Magnesium is often touted as the wonder element, useful for countless health conditions. It’s a natural way to treat anxiety, sleep disturbance, constipation, muscle cramps, and more.
It’s no wonder magnesium can have so many effects on the body, it’s the fourth most abundant mineral in your body and is a necessary cofactor and stabilizer in reactions throughout the body. Let’s discuss some of the actions of magnesium, a few of the main forms of magnesium that you’re likely to find at your local shops, and what each form is best used to treat.
Due to its involvement in the HPA-axis (stress-axis), magnesium has a full body calming effect by decreasing activity of the nervous system. Furthermore, magnesium promotes GABA activity which is involved in promoting sleep, and studies show that magnesium deficiency may contribute to insomnia. Deficiency may also negatively affect the gut microbiome and negatively affect vitamin D absorption.

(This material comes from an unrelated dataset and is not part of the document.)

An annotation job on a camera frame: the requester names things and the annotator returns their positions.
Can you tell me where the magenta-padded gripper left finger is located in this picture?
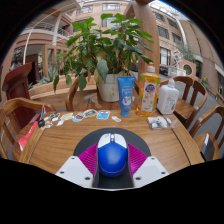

Food Sources & Dosing: Magnesium can come from a variety of food sources, as well as supplementation. If you’re looking for magnesium from your food, here are some magnesium rich food sources: fresh tuna, cooked spinach, chocolate, bananas, avocado, almonds, dark leafy greens, nuts and seeds. However, if it’s general RDA (recommended daily allowance) information you’re seeking, the RDA for men is 420 mg and women is 320 mg. Unfortunately for most Amerians who consume the standard American diet, they only get about ½ the needed amount of magnesium. Which means supplementation or changes in diet are needed to bridge the gap.
So which magnesium supplement is right for you? When we look at these supplements, it is common to find magnesium bound to an amino acid of some form. By chelating magnesium to amino acids we can better absorb it into our bodies. The amino acid to which magnesium is bound will impact where and how it is used by the body. Here is a quick reference list of some of the common forms of magnesium, their absorption, and their action in the body.
- Magnesium citrate: a classic form of magnesium, easily absorbed, readily bioavailable, citric acid gives it mild laxative properties
- Magnesium glycinate: easiest to absorb; glycine is an anti-inflammatory amino acid, helps with connective tissue and bone development
- Magnesium malate: helpful for chronic fatigue and fibromyalgia
- Magnesium taurine: calming, important for immune and cardiac function
- Magnesium threonate: helpful for Alzheimers and other neurological disorders due to the benefits of threonine
- Magnesium orotate: helpful in DNA construction, easily absorbed, improves cardiovascular health
- Magnesium chelate: a general term for multiple forms, usually meaning lysine and glycine amino acids are bound to the magnesium; lysine is helpful in reducing anxiety and reducing cortisol, reducing herpes simplex virus replication
Does this all sound a little overwhelming? Naturopathic physicians (NDs) are trained to identify the right supplements at the right dose based on individual needs. Consulting an ND enables you to work with a partner in your health journey to find the right form and dose of magnesium for you.
*Discuss magnesium supplementation with your health care provider before supplementing. It can be dangerous to begin supplements without the guidance of a qualified healthcare practitioner.